Searching algorithm for Type IV effector proteins (S4TE) 2.0: Improved tools for Type IV effector prediction, analysis and comparison in proteobacteria
Datasets usually provide raw data for analysis. This raw data often comes in spreadsheet form, but can be any collection of data, on which analysis can be performed.
Bacterial pathogens have evolved numerous strategies to corrupt, hijack or mimic cellular processes in order to survive and proliferate. Among those strategies, Type IV effectors (T4Es) are proteins secreted by pathogenic bacteria to manipulate host cell processes during infection. They are delivered into eukaryotic cells in an ATP-dependent manner via the type IV secretion system, a specialized multiprotein complex. T4Es contain a wide spectrum of features including eukaryotic-like domains, localization signals or a C-terminal translocation signal.
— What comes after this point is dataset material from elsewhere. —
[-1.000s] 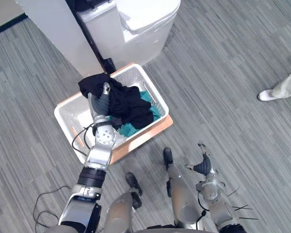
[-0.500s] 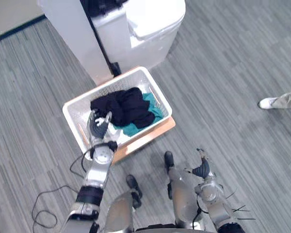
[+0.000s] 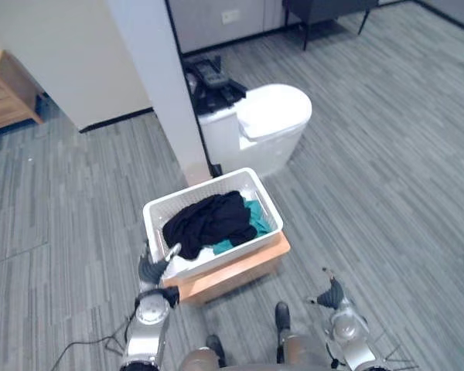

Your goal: Tidy the bed and pick cloth on bed and put in laundry

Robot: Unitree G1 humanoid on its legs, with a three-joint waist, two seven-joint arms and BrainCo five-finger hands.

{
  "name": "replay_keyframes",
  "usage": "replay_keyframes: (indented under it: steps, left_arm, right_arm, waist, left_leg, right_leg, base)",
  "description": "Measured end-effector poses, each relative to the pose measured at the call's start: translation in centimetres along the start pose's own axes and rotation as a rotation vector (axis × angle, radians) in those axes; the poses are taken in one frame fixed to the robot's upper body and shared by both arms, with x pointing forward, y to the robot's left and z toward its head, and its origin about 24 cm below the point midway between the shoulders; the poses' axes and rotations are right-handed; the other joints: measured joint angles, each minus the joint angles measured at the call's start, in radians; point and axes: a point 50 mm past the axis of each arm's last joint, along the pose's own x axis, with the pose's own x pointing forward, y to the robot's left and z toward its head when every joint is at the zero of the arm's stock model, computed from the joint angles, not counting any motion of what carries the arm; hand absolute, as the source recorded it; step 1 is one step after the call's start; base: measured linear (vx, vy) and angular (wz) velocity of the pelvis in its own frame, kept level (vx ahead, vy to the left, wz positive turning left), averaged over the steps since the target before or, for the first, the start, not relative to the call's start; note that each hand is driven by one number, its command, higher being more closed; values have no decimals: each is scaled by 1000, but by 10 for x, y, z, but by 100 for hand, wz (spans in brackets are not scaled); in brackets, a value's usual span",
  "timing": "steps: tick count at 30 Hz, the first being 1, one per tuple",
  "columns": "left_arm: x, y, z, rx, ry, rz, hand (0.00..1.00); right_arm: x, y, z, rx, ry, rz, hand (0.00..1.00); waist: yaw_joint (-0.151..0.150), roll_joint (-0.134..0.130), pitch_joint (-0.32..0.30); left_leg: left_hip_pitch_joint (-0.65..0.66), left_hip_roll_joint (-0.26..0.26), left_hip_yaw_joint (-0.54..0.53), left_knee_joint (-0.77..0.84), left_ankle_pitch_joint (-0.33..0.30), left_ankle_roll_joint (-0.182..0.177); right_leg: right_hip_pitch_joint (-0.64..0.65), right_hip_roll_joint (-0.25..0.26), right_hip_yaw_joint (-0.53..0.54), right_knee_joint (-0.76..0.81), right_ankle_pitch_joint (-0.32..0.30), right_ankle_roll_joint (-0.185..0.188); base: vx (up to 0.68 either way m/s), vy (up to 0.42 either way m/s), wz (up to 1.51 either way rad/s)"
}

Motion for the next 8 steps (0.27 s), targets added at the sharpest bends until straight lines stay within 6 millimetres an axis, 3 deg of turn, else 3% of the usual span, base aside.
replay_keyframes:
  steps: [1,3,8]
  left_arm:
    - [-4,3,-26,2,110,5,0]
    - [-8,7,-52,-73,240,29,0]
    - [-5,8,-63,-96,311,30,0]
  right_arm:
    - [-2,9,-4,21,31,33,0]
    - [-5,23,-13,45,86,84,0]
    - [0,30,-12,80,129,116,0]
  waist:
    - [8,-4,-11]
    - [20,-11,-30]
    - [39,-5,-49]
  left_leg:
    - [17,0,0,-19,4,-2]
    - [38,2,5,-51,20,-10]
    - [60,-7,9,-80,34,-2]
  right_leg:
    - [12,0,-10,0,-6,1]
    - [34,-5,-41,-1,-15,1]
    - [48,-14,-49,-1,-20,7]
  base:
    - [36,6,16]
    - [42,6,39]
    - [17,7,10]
A combination of these features enables prediction of T4Es in a given bacterial genome. In this study, we developed a web-based comprehensive suite of tools with a user-friendly graphical interface. This version 2.0 of S4TE (Searching Algorithm for Type IV Effector Proteins; http://sate.cirad.fr) enables accurate prediction and comparison of T4Es. Search parameters and threshold can be customized by the user to work with any genome sequence, whether publicly available or not. Applications range from characterizing effector features and identifying potential T4Es to analyzing the effectors based on the genome G+C composition and local gene density. S4TE 2.0 allows the comparison of putative T4E repertoires of up to four bacterial strains at the same time. The software identifies T4E orthologs among strains and provides a Venn diagram and lists of genes for each intersection. New interactive features offer the best visualization of the location of candidate T4Es and hyperlinks to NCBI and Pfam databases. S4TE 2.0 is designed to evolve rapidly with the publication of new experimentally validated T4Es, which will reinforce the predictive power of the algorithm. The computational methodology can be used to identify a wide spectrum of candidate bacterial effectors that lack sequence conservation but have similar amino acid characteristics. This approach will provide very valuable information about bacterial host-specificity and virulence factors and help identify host targets for the development of new anti-bacterial molecules.